# Taking SS Wait longer or Do It.



## brucer (Jul 24, 2022)

I am 65 and 4 months. Retired but not drawing SS yet and living off my savings. Full retirement age is 66 and 6 months, next September. I keep pushing off trying to get my SS payment monthly income higher, but it is only increasing by a measly $13 a month. (Anticipated income is $2338 a month currently.) Am I wasting my time trying to increase my monthly income a little higher and burning thru saving but missing out on $2300+ by claiming now?


----------



## Don M. (Jul 24, 2022)

If a Person knew how long they will live, the decision of when to take SS would be a lot easier.  After some thought, we took our benefits as soon as we became eligible.  We've already received several times what I paid in during my working career, and if we live another few years, that "ratio" will be even better.  We have other sources of income, so the SS just adds to our "cushion".


----------



## Paco Dennis (Jul 24, 2022)

I needed the money because I could no longer do my job.
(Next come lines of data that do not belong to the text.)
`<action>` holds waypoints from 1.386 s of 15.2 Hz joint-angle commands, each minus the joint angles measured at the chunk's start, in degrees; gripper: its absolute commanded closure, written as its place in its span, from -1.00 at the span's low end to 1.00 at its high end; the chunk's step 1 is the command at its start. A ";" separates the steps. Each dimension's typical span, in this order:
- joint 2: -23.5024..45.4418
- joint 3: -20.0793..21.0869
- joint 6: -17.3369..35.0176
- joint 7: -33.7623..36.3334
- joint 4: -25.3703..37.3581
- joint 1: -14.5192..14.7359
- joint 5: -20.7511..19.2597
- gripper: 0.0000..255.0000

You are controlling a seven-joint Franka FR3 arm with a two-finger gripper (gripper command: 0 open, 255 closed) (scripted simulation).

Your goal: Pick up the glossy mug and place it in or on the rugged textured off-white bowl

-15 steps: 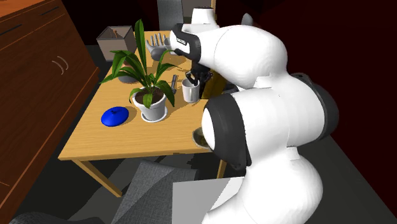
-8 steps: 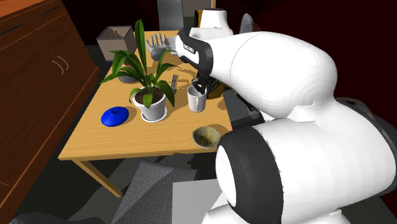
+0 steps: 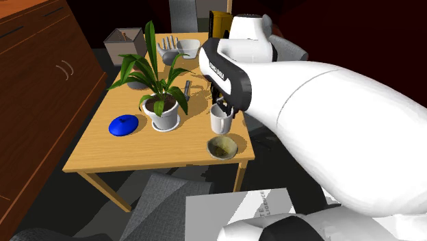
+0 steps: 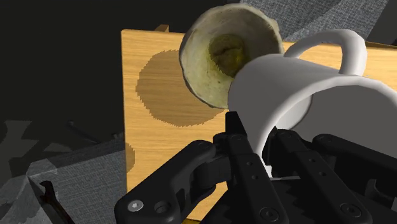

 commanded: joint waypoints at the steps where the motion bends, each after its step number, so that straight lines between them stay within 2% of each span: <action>1: -0.93 -0.15 1.03 -0.28 -1.98 -0.08 -0.05 1.00; 16: 1.22 -0.10 13.53 -0.97 -12.36 -0.02 0.25 1.00; 21: 1.22 -0.10 13.53 -0.97 -12.36 -0.02 0.25 1.00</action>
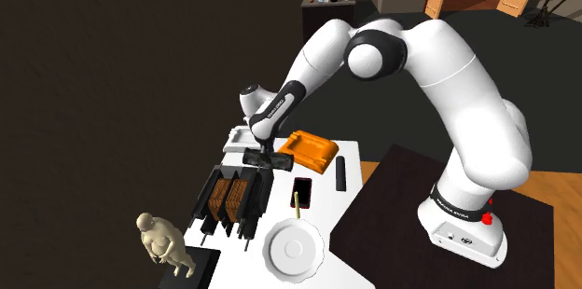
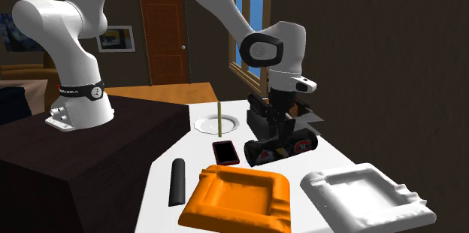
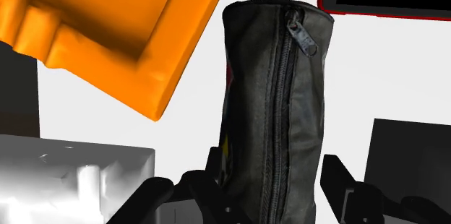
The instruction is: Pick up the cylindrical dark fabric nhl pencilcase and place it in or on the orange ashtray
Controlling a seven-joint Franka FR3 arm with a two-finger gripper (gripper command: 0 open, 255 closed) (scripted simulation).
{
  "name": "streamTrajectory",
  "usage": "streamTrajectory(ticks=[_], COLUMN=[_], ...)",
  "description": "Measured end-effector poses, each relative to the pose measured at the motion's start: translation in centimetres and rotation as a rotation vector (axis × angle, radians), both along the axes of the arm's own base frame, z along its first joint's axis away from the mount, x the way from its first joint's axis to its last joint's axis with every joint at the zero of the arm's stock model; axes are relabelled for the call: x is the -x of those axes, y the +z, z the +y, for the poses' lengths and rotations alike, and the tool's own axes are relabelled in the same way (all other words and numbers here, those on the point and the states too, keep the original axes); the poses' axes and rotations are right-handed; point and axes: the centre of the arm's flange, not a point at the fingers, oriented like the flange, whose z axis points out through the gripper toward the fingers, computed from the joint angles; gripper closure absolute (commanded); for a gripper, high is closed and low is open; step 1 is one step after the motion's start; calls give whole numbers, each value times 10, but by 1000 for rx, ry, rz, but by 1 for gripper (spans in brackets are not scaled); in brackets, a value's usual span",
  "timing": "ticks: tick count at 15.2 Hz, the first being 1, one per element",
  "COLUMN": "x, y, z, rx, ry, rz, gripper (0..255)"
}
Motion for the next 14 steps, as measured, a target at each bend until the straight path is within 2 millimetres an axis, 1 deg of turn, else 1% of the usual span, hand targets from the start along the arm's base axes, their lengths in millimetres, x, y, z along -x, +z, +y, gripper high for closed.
streamTrajectory(ticks=[10, 14], x=[-3, 0], y=[53, 73], z=[1, 2], rx=[0, 0], ry=[0, 0], rz=[0, 0], gripper=[255, 255])
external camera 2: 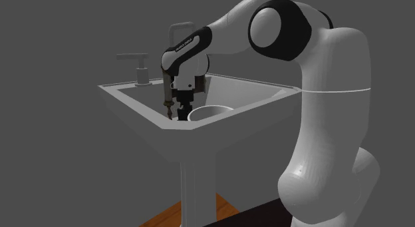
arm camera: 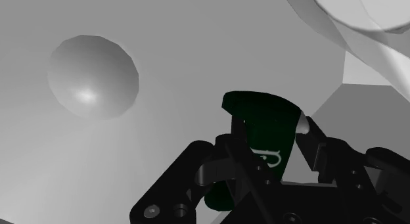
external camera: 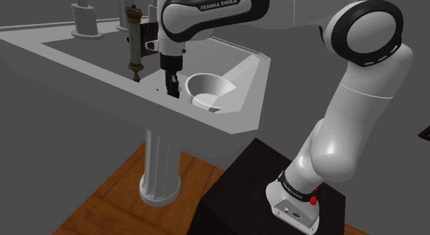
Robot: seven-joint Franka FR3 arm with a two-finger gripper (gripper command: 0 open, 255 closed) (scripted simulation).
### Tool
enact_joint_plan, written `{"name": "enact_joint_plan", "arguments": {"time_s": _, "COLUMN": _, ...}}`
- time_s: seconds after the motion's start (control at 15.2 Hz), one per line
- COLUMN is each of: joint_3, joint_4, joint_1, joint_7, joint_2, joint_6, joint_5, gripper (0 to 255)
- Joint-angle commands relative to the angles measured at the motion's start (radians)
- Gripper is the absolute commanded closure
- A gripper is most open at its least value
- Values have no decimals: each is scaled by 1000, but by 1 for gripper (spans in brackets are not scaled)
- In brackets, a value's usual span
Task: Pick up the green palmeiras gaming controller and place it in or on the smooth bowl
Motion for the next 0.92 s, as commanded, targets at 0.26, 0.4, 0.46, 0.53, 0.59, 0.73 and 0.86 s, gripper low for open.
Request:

I had to begin SS at 63. It was worth it for me.


----------



## garyt1957 (Jul 24, 2022)

So many individual variables it's impossible to say.  SSis meant to be time neutral. In other words, if you live to your respective average age (I think it's like 78 for men) it doesn't matter when you take it. You will.get the same total amount.  Of course where it gets tricky is how long are you going to live

  Personally I'd take it early if that allowed me to retire early and enjoy life more. I don't care to get a few more dollars when I'm 90 and stuck at home, or worse yet you're in a home and all those extra dollars are going to the home.
   I know this doesn't apply to you as it sounds like you're already retired  but if possible I'd highly recommend people take SS early if it's the difference between retiring at 62 or say 67. Those 5 years between 62 and 67 are  the best years you have left.


----------



## C50 (Jul 24, 2022)

There are so many variables with making the decision about when to enroll.  I remember reading the break even point was 78/80 years old.

Most of my friends take it as soon as eligible at 62.   I will also say I don't ever recall having a conversation where someone older has said they wished they had waited longer before starting to draw SS.


----------



## Aunt Bea (Jul 24, 2022)

I chose to take SS at 62, and let my tax deferred savings continue to grow.

As others have said, it’s a personal decision with too many variables for anybody but you to decide what is best for your situation.

Good luck!


----------



## Knight (Jul 24, 2022)

As others have posted how long you live is key. Your health, the cost of living, how long your savings will last as your source of income, debt owed all important factors in your decision making.

Looking at your Soc. Sec. amount (Anticipated income is $2338 a month currently.) could you live on that? I'm not saying you should just pointing out the potential of being prepared financially if an emergency happened and it drained your savings. 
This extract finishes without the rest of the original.